Tuesday, 18 June 2013

Field margins for grassland biodiversity


Field margins and beetle banks have featured for quite some time as a conservation action for farmland wildlife in arable systems. They have well-documented benefits for plant diversity, invertebrate diversity and as habitat and feeding area for a variety of mammals and birds. Our research group is also interested in field margins - but in grazed grassland systems.

Just over a decade ago, we established an experiment to investigate the wildlife benefits of field margins in a grassland dairy system. Helen Sheridan's doctoral research (funded by Teagasc's Walsh Fellowship Scheme) established experimental field margins in the intensively managed dairy grasslands on our research farm at Teagasc, Johnstown Castle, and published the first results in 2008.
There were three different types of establishment methods for field margins:
1. the existing vegetation was fenced to exclude cattle
2. the existing vegetation was sprayed off and rotovated, the existing seed bank allowed to develop, and fenced to exclude cattle
3. the existing vegetation was sprayed off and rotovated, the field margin sown with a grass and wildflower mixture, and fenced to exclude cattle.
We also established margins of different widths (1.5m, 2.5m and 3.5m).


Helen Sheridan (left) established these field margins at Teagasc, Johnstown Castle, Wexford in 2003, and they will be resampled again in 2013 by Blathnaid Keogh. 
The margins were established in three different ways, at three different widths, and have since been subjected to a grazing/non-grazing treatment. We measured plant and invertebrate diversity on them. 

Overall, we found that:
  • reseeding had a positive effect on botanical diversity when compared to the other two treatments
  • exclusion of fertiliser alone (as in treatment 1) could not be recommended, and resulted in very slow change of botanical diversity
  • the reseeded margins had greater abundance of invertebrates than that in the other two treatment, which in turn had greater invertebrate abundance than a control sample in the grazed field adjacent to the margins.
Ideally, we would recommend the maintenance and protection of existing field margins in grasslands, especially those with botanical diversity and species of conservation interest.
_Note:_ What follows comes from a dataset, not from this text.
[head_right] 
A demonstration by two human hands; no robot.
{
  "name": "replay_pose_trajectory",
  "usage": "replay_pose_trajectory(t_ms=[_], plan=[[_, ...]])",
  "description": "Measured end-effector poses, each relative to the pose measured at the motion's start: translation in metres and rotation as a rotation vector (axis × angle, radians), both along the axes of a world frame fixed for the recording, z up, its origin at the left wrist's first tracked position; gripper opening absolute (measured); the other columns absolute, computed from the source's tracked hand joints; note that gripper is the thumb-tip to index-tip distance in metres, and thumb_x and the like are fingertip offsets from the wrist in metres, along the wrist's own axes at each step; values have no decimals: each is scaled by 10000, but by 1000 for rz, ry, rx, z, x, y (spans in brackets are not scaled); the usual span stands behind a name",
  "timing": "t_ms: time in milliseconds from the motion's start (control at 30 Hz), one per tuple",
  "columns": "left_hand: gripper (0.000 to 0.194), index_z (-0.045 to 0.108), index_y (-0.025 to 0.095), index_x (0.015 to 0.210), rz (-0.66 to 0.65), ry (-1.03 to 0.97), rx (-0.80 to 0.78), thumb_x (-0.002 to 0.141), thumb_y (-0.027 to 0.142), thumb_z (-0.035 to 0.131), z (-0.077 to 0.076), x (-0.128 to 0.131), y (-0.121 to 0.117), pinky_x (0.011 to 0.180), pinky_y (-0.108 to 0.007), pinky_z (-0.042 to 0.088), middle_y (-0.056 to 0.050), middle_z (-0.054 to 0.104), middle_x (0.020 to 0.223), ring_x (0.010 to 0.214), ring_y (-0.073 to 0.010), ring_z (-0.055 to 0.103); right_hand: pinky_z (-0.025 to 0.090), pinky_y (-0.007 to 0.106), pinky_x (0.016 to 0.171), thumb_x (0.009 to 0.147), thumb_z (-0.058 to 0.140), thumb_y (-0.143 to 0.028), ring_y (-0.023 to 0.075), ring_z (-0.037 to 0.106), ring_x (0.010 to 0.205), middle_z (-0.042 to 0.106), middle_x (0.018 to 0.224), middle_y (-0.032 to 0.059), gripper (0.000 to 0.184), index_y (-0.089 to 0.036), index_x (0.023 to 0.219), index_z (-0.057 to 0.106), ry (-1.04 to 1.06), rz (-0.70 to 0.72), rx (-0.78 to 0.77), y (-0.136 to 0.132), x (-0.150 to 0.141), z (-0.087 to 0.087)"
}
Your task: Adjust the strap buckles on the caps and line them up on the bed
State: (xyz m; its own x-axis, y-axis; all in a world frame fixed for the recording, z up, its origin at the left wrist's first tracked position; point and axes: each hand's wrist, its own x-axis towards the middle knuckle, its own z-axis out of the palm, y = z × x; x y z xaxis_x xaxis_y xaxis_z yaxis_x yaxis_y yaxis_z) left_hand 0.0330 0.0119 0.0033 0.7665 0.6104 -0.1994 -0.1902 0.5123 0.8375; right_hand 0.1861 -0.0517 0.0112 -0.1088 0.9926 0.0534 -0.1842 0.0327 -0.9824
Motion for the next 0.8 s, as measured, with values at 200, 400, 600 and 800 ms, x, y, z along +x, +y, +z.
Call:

However, where the existing vegetation has no existing plants or seed bank with plants of conservation interest (as on intensively managed dairy farms), then the use of seed mixtures is a relevant strategy to improve the wildlife on the farm. These need not necessarily be used on all margins of the farm (and seed mixtures are not cheap), but could be targeted at areas that connect other habitats and landscape features.

Sheridan et al. 2008. Plant and invertebrate diversity in grassland field margins. Agriculture, Ecosystems & Environment 123: 225-232.